Each year, in the United States alone, 7,000 to 9,000 people die due to a medication error. Additionally, hundreds of thousands of other patients experience but often do not report an adverse reaction or other complications related to a medication. The total cost of looking after patients with medication-associated errors exceeds $40 billion each year, with over 7 million patients affected. In addition to the monetary cost, patients experience psychological and physical pain and suffering as a result of medication errors. Finally, a major consequence of medication errors is that it leads to decreased patients satisfaction and a growing lack of trust in the healthcare system.[1][2]
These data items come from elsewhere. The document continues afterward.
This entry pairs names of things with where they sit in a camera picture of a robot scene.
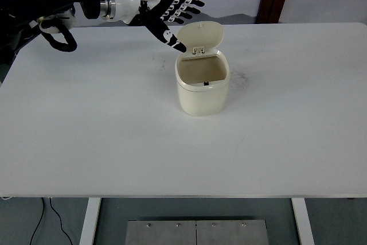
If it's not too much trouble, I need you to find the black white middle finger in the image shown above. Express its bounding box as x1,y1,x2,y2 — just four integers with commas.
163,10,193,19

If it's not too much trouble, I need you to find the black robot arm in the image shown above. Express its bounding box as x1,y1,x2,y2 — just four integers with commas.
1,0,204,65

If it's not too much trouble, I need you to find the grey metal base plate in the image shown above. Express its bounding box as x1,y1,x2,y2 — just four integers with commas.
125,220,269,244

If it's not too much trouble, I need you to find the cream plastic trash can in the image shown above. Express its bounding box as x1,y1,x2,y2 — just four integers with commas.
175,21,231,116

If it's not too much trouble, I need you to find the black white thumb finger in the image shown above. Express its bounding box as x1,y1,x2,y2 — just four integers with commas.
141,10,186,53

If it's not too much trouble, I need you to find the black floor cable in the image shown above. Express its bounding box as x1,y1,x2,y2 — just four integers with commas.
30,197,74,245

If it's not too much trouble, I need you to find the white table leg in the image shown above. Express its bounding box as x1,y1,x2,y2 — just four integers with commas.
291,198,315,245
79,197,101,245

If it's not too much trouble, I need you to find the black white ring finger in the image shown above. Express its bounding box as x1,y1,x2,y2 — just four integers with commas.
167,5,200,15

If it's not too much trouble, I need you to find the right white table leg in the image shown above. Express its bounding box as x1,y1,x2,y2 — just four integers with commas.
291,198,315,245

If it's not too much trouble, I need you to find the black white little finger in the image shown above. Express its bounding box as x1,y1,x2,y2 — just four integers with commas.
173,0,205,6

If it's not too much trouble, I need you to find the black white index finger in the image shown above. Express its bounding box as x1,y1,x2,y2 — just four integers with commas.
160,16,184,24

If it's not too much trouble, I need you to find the left white table leg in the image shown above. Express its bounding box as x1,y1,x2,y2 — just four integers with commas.
79,197,101,245

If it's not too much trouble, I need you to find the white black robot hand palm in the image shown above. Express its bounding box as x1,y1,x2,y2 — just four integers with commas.
99,0,176,24

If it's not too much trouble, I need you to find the black corrugated cable loop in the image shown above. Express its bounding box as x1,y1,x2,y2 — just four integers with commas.
37,18,78,53
The most common reasons for errors include failure to communicate drug orders, illegible handwriting, wrong drug selection chosen from a drop-down menu, confusion over similarly named drugs, confusion over similar packaging between products, or errors involving dosing units or weight. Medication errors may be due to human errors, but it often results from a flawed system with inadequate backup to detect mistakes.[3][4]

Medication Error

While there is no uniform definition of a medication error, The National Coordinating Council for Medication Error Reporting and Prevention defines a medication error as: “… any preventable event that may cause or lead to inappropriate medication use or patient harm while the medication is in the control of the healthcare professional, patient, or consumer. Such events may be related to professional practice, health care products, procedures, and systems, including prescribing; order communication; product labeling, packaging, and nomenclature; compounding; dispensing; distribution; administration; education; monitoring; and use.” However, there is no widely accepted uniform definition. Unfortunately, untoward medical errors and underreported medication errors result in significant morbidity and mortality. In order of frequency: medication errors, motor vehicle accidents, breast cancer, AIDS, and medication errors. Consider that two of the most common causes of death are related to healthcare-related events.[4][3][5][6]
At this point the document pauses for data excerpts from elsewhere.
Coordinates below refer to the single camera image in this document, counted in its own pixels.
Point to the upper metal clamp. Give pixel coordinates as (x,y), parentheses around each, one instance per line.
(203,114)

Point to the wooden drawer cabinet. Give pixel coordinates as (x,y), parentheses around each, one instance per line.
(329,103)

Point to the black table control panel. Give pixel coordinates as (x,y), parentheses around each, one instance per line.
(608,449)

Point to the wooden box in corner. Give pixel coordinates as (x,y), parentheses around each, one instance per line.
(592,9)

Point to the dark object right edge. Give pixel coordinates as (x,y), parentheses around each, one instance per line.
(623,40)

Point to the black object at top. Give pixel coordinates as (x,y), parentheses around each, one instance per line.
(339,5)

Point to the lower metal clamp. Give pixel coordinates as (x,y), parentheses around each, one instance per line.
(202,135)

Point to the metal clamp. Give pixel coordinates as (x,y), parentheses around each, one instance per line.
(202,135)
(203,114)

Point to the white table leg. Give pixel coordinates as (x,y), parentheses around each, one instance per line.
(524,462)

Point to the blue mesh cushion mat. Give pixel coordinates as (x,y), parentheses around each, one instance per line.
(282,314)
Medication errors can occur at many steps in patient care, from ordering the medication to the time when the patient is administered the drug. In general, medication errors usually occur at one of these points:

  • Ordering/prescribing
  • Documenting
  • Transcribing
  • Dispensing
  • Administering
  • Monitoring

Medication errors are most common at the ordering or prescribing stage. Typical errors include the healthcare provider writing the wrong medication, wrong route or dose, or the wrong frequency. These ordering errors account for almost 50% of medication errors. Data show that nurses and pharmacists identify anywhere from 30% to 70% of medication-ordering errors. It is obvious that medication errors are a pervasive problem, but the problem is preventable in most cases.[19]


I selected this article as the information provided addresses one side of the issue which simply is the produced medication bottles. In addition to the responsibly of the health care physicians and patients, mediation bottles that indicate wrong information can initiate negative reactions upon consumption. Such mistakes are made by human-error with no additional help to detect any mistakes or inaccuracies prior to continuing production. At various stages such mistakes will occur which then, as mentioned, will challenge the responsibility of those prescribing and those consuming. As a result, patients health is placed into jeopardy which can heighten one’s condition or lead to even worse effects.


  1. It’s interesting to see how much goes into the medication prescription process, and where errors can arise along the way. I think the article points out a big problem…the medical system is not double-checking to see if they “gave us the right order.” While this may fly at a fast-food restaurant, it cannot fly in healthcare. I do feel for the medical professionals though because they have so much on their plate already. It is human to make mistakes.